*Exercise details:* For the data that follows, print the line with "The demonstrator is", the line with "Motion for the", and all lines between them, exactly as they stand. Omit pictures and add nothing.

*Given data:*
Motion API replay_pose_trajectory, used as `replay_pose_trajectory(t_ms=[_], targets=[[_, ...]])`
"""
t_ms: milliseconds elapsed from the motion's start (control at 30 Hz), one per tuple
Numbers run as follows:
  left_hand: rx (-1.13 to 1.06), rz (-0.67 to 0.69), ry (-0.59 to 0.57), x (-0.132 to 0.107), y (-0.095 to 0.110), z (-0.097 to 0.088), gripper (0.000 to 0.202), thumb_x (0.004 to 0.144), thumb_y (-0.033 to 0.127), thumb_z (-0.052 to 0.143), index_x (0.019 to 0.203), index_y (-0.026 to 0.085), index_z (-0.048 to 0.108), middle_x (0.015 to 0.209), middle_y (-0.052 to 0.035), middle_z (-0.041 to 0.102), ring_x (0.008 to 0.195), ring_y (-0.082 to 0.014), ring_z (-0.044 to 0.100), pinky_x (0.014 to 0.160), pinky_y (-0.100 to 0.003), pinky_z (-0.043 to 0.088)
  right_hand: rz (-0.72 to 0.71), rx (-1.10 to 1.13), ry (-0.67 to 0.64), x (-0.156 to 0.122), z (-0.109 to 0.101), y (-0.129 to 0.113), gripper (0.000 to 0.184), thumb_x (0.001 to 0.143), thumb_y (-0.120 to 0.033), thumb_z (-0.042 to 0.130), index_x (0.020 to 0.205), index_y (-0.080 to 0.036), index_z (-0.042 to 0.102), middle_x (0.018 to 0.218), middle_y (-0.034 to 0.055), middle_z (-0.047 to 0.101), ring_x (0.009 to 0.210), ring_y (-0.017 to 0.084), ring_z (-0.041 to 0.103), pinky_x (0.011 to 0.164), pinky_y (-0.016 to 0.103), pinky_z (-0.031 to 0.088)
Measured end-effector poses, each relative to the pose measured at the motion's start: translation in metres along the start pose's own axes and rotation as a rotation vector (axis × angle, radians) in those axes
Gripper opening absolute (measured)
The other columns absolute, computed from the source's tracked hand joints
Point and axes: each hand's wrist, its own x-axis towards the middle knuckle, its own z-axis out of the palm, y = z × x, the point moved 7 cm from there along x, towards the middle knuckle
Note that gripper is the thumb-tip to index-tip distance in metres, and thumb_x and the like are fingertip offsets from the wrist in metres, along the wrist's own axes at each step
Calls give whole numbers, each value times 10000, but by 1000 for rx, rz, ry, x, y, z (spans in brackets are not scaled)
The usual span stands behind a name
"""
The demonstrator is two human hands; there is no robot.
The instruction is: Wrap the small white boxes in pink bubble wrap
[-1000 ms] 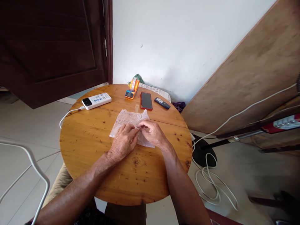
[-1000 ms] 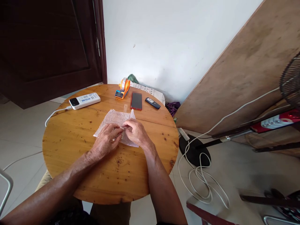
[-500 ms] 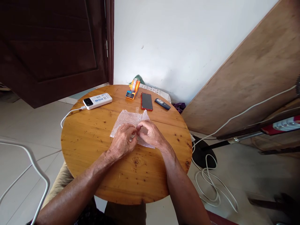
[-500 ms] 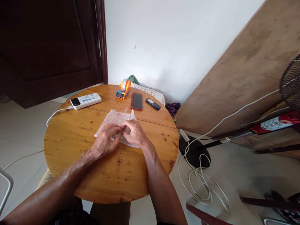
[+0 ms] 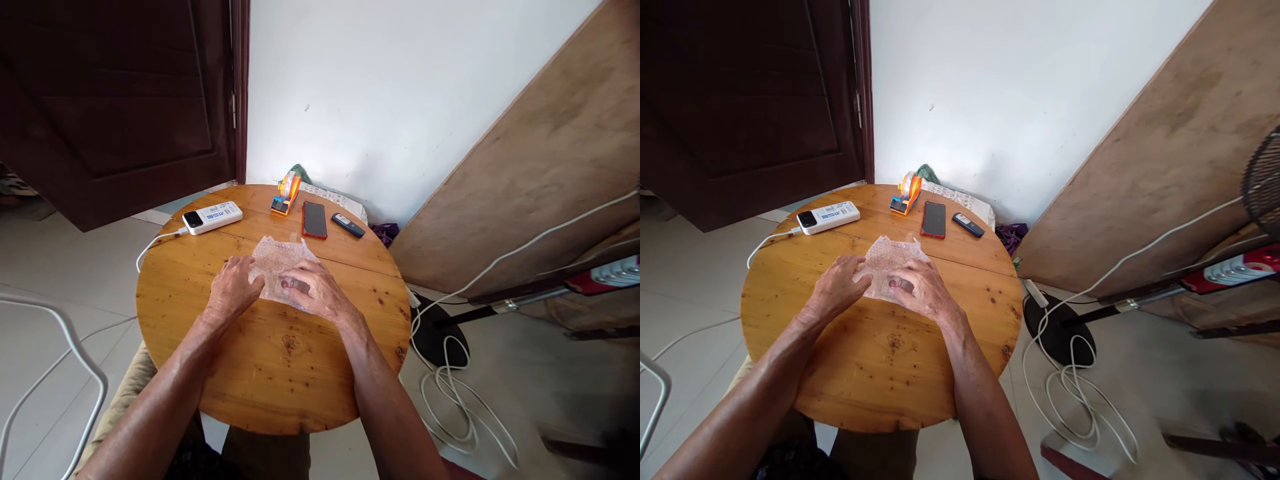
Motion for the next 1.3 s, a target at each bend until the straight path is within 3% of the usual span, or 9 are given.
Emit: replay_pose_trajectory(t_ms=[167,333,533,667,800,933,1167,1300], targets=[[129,-110,-116,-4,-11,-6,442,862,368,473,1224,158,616,1134,-148,704,1034,-323,677,879,-422,523,7,6,7,0,1,1,240,883,-245,667,1115,-228,724,995,64,664,976,207,615,948,398,452],[95,-199,-174,-7,-26,-9,513,860,430,482,1260,129,597,1021,-154,749,1006,-358,689,856,-434,508,-18,23,27,1,0,-2,240,889,-240,644,1113,-213,725,1091,86,632,1043,222,610,966,411,475],[123,-211,-197,-5,-27,-7,471,839,435,485,1158,133,653,1024,-208,749,999,-403,689,812,-443,497,-27,8,15,0,2,-1,242,879,-230,623,1108,-206,696,1150,109,635,1091,243,608,987,435,477],[67,-168,-251,-3,-23,-4,401,818,420,500,1041,146,689,912,-168,756,912,-353,703,755,-376,488,-33,21,17,0,3,-1,266,870,-208,614,1124,-181,685,1179,127,639,1115,255,608,1008,444,467],[-27,-180,-280,-3,-26,0,374,790,356,528,1059,148,682,772,-87,729,781,-263,686,688,-304,453,-40,24,8,1,2,-6,338,875,-172,588,1205,-198,655,1239,118,628,1189,249,574,1055,455,437],[-166,-180,-234,-1,-29,4,375,728,308,573,1042,141,688,726,-31,683,695,-199,635,636,-263,423,-36,4,-39,0,2,-11,376,921,-152,527,1266,-246,644,1360,106,570,1276,242,521,1095,482,401],[-694,-335,-275,-4,-30,17,367,619,304,563,926,139,678,567,49,574,442,-107,474,431,-212,334,-10,-29,-84,-1,8,-9,361,904,-117,532,1209,-232,686,1391,107,554,1273,262,518,1094,491,398],[-854,-379,-253,-7,-26,19,314,579,310,590,848,155,639,525,64,557,393,-92,453,369,-194,301,-7,-43,-95,0,11,-10,364,910,-124,524,1221,-247,667,1371,96,568,1254,264,524,1085,493,392]])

*Task answer:*
The demonstrator is two human hands; there is no robot.
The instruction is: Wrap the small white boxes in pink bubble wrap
[-1000 ms] 
[-1000 ms] 
[-500 ms] 
[-500 ms] 
[+0 ms] 
Motion for the next 1.3 s, a target at each bend until the straight path is within 3% of the usual span, or 9 are given.

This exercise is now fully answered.